I invite the member to join the 75% of Canadians who say that this is the right thing at the right time. I invite him to get on board with producers in rural Canada who say that this is the right thing for them to do. I invite him to get on board with up to date scientific studies from Environment Canada and Natural Resources Canada that show that biofuels are the right thing for Canadians.

I also welcome him to the debate on biofuels. Whether it is negative or not, it helps us prove our point.

Canadian Environmental Protection Act, 1999Government Orders

May 2nd, 2008 / 10:35 a.m.

Langley B.C.

Conservative

Mark Warawa ConservativeParliamentary Secretary to the Minister of the Environment

Mr. Speaker, I have a further question on why the NDP voted against Bill C-33 yesterday. It was the only party that voted against Bill C-33. It voted against Nahanni, against the Great Bear rain forest and against the $9 billion environmental dollars.

I would ask the minister why members of the NDP are opposed to good environmental practices but on the other side they talk like they are green but in fact are climate change deniers. Why is that?

Canadian Environmental Protection Act, 1999Government Orders

May 2nd, 2008 / 10:35 a.m.

Conservative

Gerry Ritz Conservative Battlefords—Lloydminster, SK

Mr. Speaker, I think the parliamentary secretary raises a good point. I agree that there are times when the NDP members are green, green with envy that they will never get a chance to put any of their policies in place and we are moving ahead.

They voted against the cleanup of the Sydney tar ponds. We are getting the job done. They voted against the cleanup of Lake Simcoe. We are getting the job done. They voted against the cleanup of Lake Winnipeg in NDP central. We are getting the job done.

They have their agricultural propaganda arm, the NFU, going across Canada decrying biofuels and how terrible they are, which is absolutely ridiculous when we talk about a farm group basically dumping in their own nest. It is great for rural Canada. It is good producers. I wish they would get on board with the program.

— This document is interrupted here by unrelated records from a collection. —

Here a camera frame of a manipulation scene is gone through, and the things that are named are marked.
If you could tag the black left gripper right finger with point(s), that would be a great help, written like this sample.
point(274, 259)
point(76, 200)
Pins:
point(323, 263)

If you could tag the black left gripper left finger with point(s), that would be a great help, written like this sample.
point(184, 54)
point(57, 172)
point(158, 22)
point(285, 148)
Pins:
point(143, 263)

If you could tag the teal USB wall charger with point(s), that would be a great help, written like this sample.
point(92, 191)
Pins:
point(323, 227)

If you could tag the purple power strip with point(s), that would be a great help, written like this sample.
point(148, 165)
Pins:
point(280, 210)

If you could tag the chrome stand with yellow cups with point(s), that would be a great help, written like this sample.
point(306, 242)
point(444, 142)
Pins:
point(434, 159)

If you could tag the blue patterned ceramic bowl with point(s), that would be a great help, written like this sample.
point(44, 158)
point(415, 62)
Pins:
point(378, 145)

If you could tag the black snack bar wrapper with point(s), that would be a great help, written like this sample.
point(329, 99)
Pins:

Canadian Environmental Protection Act, 1999Government Orders

May 2nd, 2008 / 10:35 a.m.

Liberal

David McGuinty Liberal Ottawa South, ON

Mr. Speaker, I listened intently to the minister's remarks this morning and I thank him for speaking extemporaneously without notes, which is good to hear. I will try to imitate his style and respond directly to some of the issues that he raised.

I do not think the minister should take too much comfort in the support that he received from this party yesterday in allowing Bill C-33 to proceed because we treat this bill merely as a technical amendment to the Canadian Environmental Protection Act which would allow the existing minister or any future minister to regulate the content of ethanol in fuels for consumption in Canada and for fuels to be exported abroad.

However, let me assure the minister and the government that there are very profound questions that they have not even begun to answer.

Chief among those questions is why, in the first instance, was this bill put to the House by the Minister of Agriculture when it is an Environment Canada bill? It is the Canadian Environmental Protection Act, separated and driven by the Minister of the Environment. I understand the government's intention here, which is to strategically place this as a farm receipts issue, which it, of course, partly is, but overarching the farm receipts issue, in fact overarching so many issues in Canadian society, are more profound issues and concerns about where we are going with our environmental policy. My remarks today will be cast with that chiefly in mind. How is the government proceeding here with this bill? How is it proceeding in the ethanol field when it comes to environmental perspectives?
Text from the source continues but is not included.